そこには、この部屋、この空間でいつどのような魔法が使用されたかが表示されていた。
「ショーンさん、今日ここで透明化解除の魔法を使われましたね?」
「ええ、もしや透明になっているだけではと思って。……え、何故そんなことが!?」
「探偵ですので。」
馬鹿正直に「道具のお陰です」と言う事も出来たが、少しばかり見栄を張りたくなったレストであった。

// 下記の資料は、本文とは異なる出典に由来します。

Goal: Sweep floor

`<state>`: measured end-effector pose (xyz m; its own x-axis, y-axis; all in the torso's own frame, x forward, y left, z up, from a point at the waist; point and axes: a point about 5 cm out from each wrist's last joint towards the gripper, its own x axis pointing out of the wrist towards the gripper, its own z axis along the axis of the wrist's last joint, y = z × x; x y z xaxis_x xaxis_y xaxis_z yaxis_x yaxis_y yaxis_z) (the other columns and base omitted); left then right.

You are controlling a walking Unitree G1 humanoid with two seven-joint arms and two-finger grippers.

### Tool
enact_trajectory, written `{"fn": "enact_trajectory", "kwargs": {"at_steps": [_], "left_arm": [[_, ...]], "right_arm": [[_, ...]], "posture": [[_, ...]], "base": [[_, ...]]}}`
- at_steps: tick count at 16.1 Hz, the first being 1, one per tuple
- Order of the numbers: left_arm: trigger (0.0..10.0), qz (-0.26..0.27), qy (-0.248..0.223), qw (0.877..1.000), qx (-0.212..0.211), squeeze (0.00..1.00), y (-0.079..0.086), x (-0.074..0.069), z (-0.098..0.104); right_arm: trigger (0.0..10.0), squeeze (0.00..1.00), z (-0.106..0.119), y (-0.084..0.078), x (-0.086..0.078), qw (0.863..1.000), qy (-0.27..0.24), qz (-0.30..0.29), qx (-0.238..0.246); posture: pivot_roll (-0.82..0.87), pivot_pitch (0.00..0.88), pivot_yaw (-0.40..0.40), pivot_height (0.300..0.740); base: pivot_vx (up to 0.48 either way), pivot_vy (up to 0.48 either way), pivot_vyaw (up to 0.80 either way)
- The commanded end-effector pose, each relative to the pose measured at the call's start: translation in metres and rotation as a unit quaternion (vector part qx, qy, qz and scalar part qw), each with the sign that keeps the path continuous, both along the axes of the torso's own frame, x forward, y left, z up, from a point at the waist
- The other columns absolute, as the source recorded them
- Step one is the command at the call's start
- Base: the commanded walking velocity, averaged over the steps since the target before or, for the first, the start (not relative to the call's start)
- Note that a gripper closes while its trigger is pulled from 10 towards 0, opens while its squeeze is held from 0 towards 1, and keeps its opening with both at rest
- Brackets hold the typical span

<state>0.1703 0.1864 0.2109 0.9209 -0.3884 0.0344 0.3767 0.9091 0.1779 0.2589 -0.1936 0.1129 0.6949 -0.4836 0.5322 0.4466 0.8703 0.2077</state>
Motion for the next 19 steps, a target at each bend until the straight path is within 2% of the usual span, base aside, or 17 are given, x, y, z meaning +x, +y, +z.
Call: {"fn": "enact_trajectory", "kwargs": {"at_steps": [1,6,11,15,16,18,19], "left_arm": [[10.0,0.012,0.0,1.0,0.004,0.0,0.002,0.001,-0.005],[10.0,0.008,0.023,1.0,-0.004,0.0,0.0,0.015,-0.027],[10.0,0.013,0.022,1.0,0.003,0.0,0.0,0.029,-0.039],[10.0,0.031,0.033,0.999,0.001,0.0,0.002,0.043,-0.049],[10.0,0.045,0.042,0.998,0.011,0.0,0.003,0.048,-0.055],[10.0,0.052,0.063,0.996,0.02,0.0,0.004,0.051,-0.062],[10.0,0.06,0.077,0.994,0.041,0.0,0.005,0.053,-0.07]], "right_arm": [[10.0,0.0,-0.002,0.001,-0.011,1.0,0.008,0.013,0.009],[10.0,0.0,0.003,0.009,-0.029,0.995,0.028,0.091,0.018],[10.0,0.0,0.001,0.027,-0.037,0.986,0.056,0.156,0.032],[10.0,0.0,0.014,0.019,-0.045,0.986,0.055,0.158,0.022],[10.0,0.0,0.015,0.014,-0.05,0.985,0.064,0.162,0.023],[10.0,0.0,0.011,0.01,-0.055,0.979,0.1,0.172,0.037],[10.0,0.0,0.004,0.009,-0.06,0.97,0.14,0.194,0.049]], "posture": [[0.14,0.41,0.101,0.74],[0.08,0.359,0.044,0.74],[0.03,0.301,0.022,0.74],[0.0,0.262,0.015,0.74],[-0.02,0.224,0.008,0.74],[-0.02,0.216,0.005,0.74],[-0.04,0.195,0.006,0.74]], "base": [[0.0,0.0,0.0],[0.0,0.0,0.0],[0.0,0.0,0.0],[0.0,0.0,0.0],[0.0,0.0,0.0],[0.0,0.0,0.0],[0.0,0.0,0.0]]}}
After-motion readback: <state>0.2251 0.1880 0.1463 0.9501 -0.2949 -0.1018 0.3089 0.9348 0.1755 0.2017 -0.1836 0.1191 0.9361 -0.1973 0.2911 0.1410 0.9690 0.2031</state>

「オホォー、すごい……そんな事が魔法も使わずに分かってしまうとは……!!」
「まぁこのくらいは。……ふむ。物質交換の魔法が使われた形跡はありません。透明化の魔法が使われた形跡は……廊下にはありますね。とすると、誰かが唱えた?」
「誰が一体……!?」
ショーンは身を乗り出すようにして聞いた。
「頼みます、タンテイ殿。教えてください、一体誰が!!」
「い、いや、誰が、までは不明です。……ですが、となるとですね。透明になった後に誰かが盗んだ。その方法は魔法では無いし、指紋や手袋の跡が残るような方法ではない。」
レストが期待していたのは、魔法を使われたという形跡が残っている事。そうすれば、それを手掛かりに出来る。魔法は発動に詠唱が必要である。小声で発動する事はできない。つまり声が出る。音が出る。それは明確な手掛かりとなる。ーー魔法の宝玉がない限りは、という条件が付くが。
だが逆に魔法が使われていないという事は。
「……先程騎士団の本部で伺った、疑いが掛けられているという御三方は隣の部屋でしたか。」
「ええ。すぐ横の部屋です。廊下を使わないと行けませんが。」
そう言ってショーンは壁を指さした。
「結構、結構です。ではその人達に……と。」
レストは壁を見て、何かに反応した。
「どうしました?」
「いえ、大した事ではないです。足跡があっただけです。」
「足跡。まぁ捜索にあたり駆け回ったりはしたが。」
「ちょっと特殊なものがありまして。まぁ気になっただけです。行きましょう。……カーネリアさん?」
「何してん、ニヤニヤして。」
ショーンに連れられて部屋を出ようとしたレストとシェルフであったが、何やら空のケースの下側を見てニヤニヤと笑みを浮かべているカーネリアが目に留まった。
「ん?ああ。なんでもありませんわ。」
そう言って彼女は三人に続いて部屋を後にした。
「なーんかさ。」
部屋を出た後シェルフが言った。
「アタシだけなんも分かってないみたいで気分わりぃんだけど。」
「すみません。僕の方はもう少ししたら説明しますから。……カーネリアさんが何に気づいたのかは分かりませんが。」
「シシシシシ、いやあ、ケースの下って空いた空間になってるんだなぁというだけですわ。」
絶対にそれだけではないのだろうと言うことは、そのニタニタとした笑みで容易に理解出来た。
「……ああ、ふむ。」
レストは察したようであったが、シェルフは理解出来なかった。
「むー。」
頬を膨らませてシェルフは暗黙の文句を述べた。少しだけ、可愛い、などという単語がレストの頭をよぎった。
「まぁ、まぁ。多分、隣の部屋に行けば分かりますよ。」
そう言ってレストは、膨れ面をするシェルフの背中を押しながら、隣の第二応接室へと向かった。